Stored items:
◇ ◇ ◇ ◇ ◇

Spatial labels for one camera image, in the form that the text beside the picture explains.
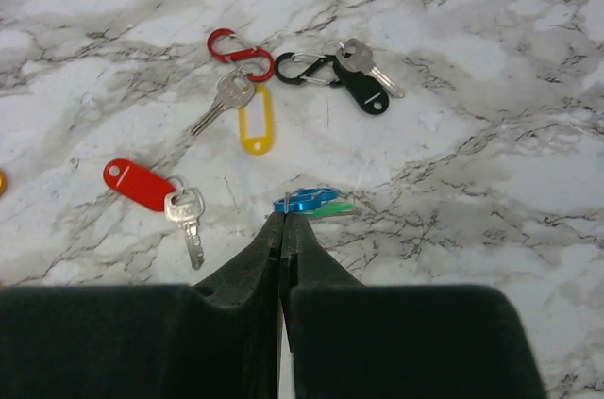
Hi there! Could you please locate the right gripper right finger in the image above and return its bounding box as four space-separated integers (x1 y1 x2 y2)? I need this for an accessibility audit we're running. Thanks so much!
281 214 546 398

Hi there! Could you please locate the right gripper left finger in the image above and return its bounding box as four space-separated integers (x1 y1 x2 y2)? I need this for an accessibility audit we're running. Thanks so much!
1 214 283 398

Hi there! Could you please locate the green framed key tag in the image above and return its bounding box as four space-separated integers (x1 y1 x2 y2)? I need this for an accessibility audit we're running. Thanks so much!
303 201 360 219

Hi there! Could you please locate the red key tag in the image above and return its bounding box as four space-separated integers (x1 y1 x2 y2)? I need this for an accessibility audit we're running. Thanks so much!
103 158 205 270

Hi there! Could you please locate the blue S carabiner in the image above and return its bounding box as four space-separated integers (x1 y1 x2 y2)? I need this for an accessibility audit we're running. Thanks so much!
273 187 340 214

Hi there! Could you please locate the yellow key tag with key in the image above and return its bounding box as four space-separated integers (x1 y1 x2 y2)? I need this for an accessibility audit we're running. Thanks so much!
190 70 275 156

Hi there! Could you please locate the black S carabiner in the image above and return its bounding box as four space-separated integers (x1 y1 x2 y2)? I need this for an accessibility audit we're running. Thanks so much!
275 52 344 88

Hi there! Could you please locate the red S carabiner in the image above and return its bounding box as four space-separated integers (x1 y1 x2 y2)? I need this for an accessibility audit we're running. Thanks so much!
207 28 275 83

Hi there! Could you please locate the orange S carabiner far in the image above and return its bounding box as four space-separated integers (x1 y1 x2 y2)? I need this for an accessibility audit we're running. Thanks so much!
0 171 7 196

◇ ◇ ◇ ◇ ◇

**WORK TASK**: The task requires that every line above be transcribed exactly, without the images.

**SOLVED EXERCISE**:
Spatial labels for one camera image, in the form that the text beside the picture explains.
Hi there! Could you please locate the right gripper right finger in the image above and return its bounding box as four space-separated integers (x1 y1 x2 y2)? I need this for an accessibility audit we're running. Thanks so much!
281 214 546 398

Hi there! Could you please locate the right gripper left finger in the image above and return its bounding box as four space-separated integers (x1 y1 x2 y2)? I need this for an accessibility audit we're running. Thanks so much!
1 214 283 398

Hi there! Could you please locate the green framed key tag in the image above and return its bounding box as four space-separated integers (x1 y1 x2 y2)? I need this for an accessibility audit we're running. Thanks so much!
303 201 360 219

Hi there! Could you please locate the red key tag in the image above and return its bounding box as four space-separated integers (x1 y1 x2 y2)? I need this for an accessibility audit we're running. Thanks so much!
103 158 205 270

Hi there! Could you please locate the blue S carabiner in the image above and return its bounding box as four space-separated integers (x1 y1 x2 y2)? I need this for an accessibility audit we're running. Thanks so much!
273 187 340 214

Hi there! Could you please locate the yellow key tag with key in the image above and return its bounding box as four space-separated integers (x1 y1 x2 y2)? I need this for an accessibility audit we're running. Thanks so much!
190 70 275 156

Hi there! Could you please locate the black S carabiner in the image above and return its bounding box as four space-separated integers (x1 y1 x2 y2)? I need this for an accessibility audit we're running. Thanks so much!
275 52 344 88

Hi there! Could you please locate the red S carabiner in the image above and return its bounding box as four space-separated integers (x1 y1 x2 y2)? I need this for an accessibility audit we're running. Thanks so much!
207 28 275 83

Hi there! Could you please locate the orange S carabiner far in the image above and return its bounding box as four space-separated integers (x1 y1 x2 y2)? I need this for an accessibility audit we're running. Thanks so much!
0 171 7 196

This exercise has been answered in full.